The difficult thing about surfaces is figuring out what is going on. Everything of interest is, by definition, occurring in a layer that is just one atom or molecule thick, making signals weak and driving the development of more sensitive measurement techniques. One way to characterize surfaces is ellipsometry, using the direction of oscillation or polarization of light. The recipe for ellipsometry is very simple: take light with a very well known polarization, reflect that light off the surface, measure the polarization of the reflected light. Use the change in polarization in combination with models to determine what is on the surface.
But, ellipsometry is best performed when you have direct, line-of-sight access to the sample surface. In the most interesting circumstances – think of analyzing surfaces in reaction chambers or vacuum environments – we can't do that, because there are no windows at the right locations.
Diagram of the setup for an ellipsometry experiment – credit: Buntgarn / Wikimedia under Creative Commons Attributions ShareAlike 3.0
The team thought that polarization preserving optical fibers would allow us to deliver and collect the light with optical fibers and still measure the change in polarization. Unfortunately, it turns out that polarization preserving fibers do no such thing, and, in fact only preserve two out of the infinitely many, polarization states of light. Along the length of the fiber, the temperature and bending stress on the fiber induce refractive index changes. These change the polarization of light to such an extent that the output polarization of a polarization preserving fiber appears to be completely random.
An MSc student at DIFFER, Feng Liu, discovered that the large internal stress that allows a polarization preserving fiber to preserve two polarization states means that the output polarization states are not as random as they might seem. If the light entering the fiber has a fixed polarization relative to the axis of the internal stress of the fiber, then the amplitude of the two fields that describe all polarization states is fixed. The only thing that can vary is the phase between the two light fields. This restricts the polarization states to a circle on the sphere of all possible polarization states.
Ellipsometry with randomly varying polarisation states. The green blobs are the starting light polarizations. The black and blue blobs are the polarization states after reflection from a surface. The two arrows represent the changes in latitude and longitude.

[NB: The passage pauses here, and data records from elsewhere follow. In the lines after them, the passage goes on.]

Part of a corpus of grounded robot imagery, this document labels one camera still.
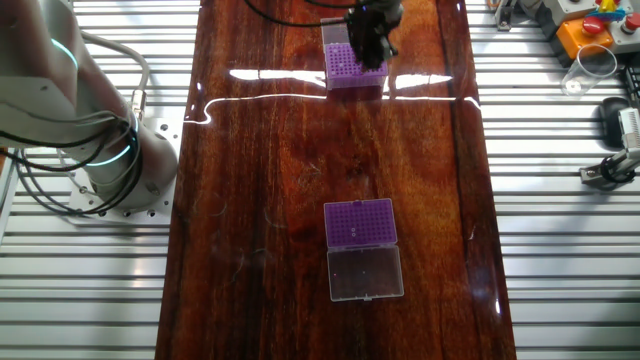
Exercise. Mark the silver ribbed camera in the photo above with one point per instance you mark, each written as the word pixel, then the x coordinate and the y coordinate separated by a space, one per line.
pixel 631 125

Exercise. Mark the dark wooden board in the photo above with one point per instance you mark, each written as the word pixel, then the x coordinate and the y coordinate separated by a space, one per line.
pixel 250 300

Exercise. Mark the colourful small toy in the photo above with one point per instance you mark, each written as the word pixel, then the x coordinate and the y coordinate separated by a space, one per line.
pixel 609 9

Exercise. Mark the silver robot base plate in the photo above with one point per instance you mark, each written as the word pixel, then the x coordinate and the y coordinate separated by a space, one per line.
pixel 165 135

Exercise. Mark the black keyboard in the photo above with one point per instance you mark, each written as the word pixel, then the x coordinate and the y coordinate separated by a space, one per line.
pixel 634 85

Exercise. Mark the grey box red button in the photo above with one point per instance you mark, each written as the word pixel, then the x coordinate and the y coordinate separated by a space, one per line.
pixel 627 32

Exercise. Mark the clear plastic cup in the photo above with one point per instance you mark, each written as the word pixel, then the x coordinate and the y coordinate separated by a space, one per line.
pixel 590 67

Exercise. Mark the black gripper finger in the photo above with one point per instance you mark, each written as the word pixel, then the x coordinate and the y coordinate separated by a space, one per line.
pixel 369 57
pixel 391 49

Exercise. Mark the aluminium corner bracket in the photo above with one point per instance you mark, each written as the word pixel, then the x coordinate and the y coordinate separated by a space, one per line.
pixel 505 15

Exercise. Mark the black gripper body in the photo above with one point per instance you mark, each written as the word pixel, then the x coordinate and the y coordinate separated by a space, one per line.
pixel 367 27

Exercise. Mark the grey control box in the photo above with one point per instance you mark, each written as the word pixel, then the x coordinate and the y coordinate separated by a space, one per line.
pixel 570 10

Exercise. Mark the orange emergency stop button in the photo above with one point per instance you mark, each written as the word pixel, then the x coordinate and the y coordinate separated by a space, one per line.
pixel 582 37

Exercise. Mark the purple pipette tip box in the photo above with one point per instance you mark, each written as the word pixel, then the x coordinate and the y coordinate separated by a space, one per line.
pixel 340 75
pixel 360 220

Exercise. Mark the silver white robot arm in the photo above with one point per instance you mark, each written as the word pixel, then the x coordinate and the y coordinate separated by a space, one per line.
pixel 40 75

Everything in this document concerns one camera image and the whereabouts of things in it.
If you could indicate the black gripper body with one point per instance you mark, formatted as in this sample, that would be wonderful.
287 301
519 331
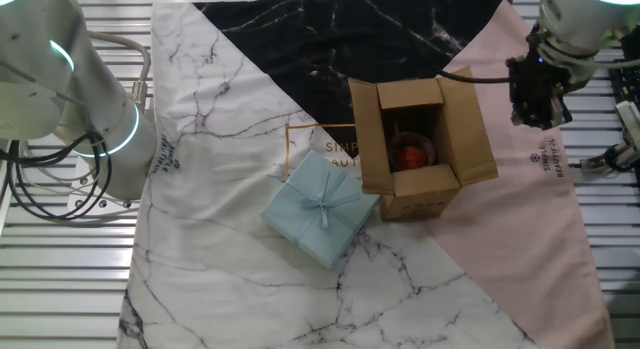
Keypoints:
535 79

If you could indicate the black keyboard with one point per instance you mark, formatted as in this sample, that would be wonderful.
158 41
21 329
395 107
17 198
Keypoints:
625 84

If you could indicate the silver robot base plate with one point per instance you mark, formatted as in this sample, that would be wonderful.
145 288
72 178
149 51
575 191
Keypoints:
80 199

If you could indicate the small silver camera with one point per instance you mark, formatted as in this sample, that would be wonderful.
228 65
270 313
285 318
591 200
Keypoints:
595 163

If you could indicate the brown packing tape roll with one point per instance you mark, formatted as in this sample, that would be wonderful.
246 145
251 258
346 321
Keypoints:
430 149

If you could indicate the marble and pink pattern cloth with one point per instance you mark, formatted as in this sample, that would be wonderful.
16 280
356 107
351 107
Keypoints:
225 164

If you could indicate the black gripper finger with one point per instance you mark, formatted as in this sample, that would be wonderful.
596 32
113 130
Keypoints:
527 114
559 111

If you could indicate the orange mini basketball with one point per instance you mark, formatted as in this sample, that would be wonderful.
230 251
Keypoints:
410 157

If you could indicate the light blue ribboned gift box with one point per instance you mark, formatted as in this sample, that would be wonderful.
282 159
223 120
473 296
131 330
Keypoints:
320 209

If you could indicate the silver vented camera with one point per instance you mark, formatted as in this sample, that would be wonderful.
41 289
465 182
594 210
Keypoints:
630 121

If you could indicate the brown cardboard box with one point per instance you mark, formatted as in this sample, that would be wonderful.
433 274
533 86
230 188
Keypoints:
372 139

Credit: Liu et.al., Optics Express
The team still can't predict where the polarization of the light exiting the fiber will fall on the circle, but the circle itself never changes. After reflection from the sample, the polarization states still fall on a circle, but the orientation of the circle on the sphere is different. By measuring this change in orientation, we obtain the change in polarization due to the sample. In other words, we have performed ellipsometry without ever really knowing the polarization of the light doing the measurement.
Once this is mastered, then a world of possibility opens up, where a single light source and polarization analyzer is linked to a fiber network, allowing industrial scale monitoring in environments where ellipsometry cannot normally be used.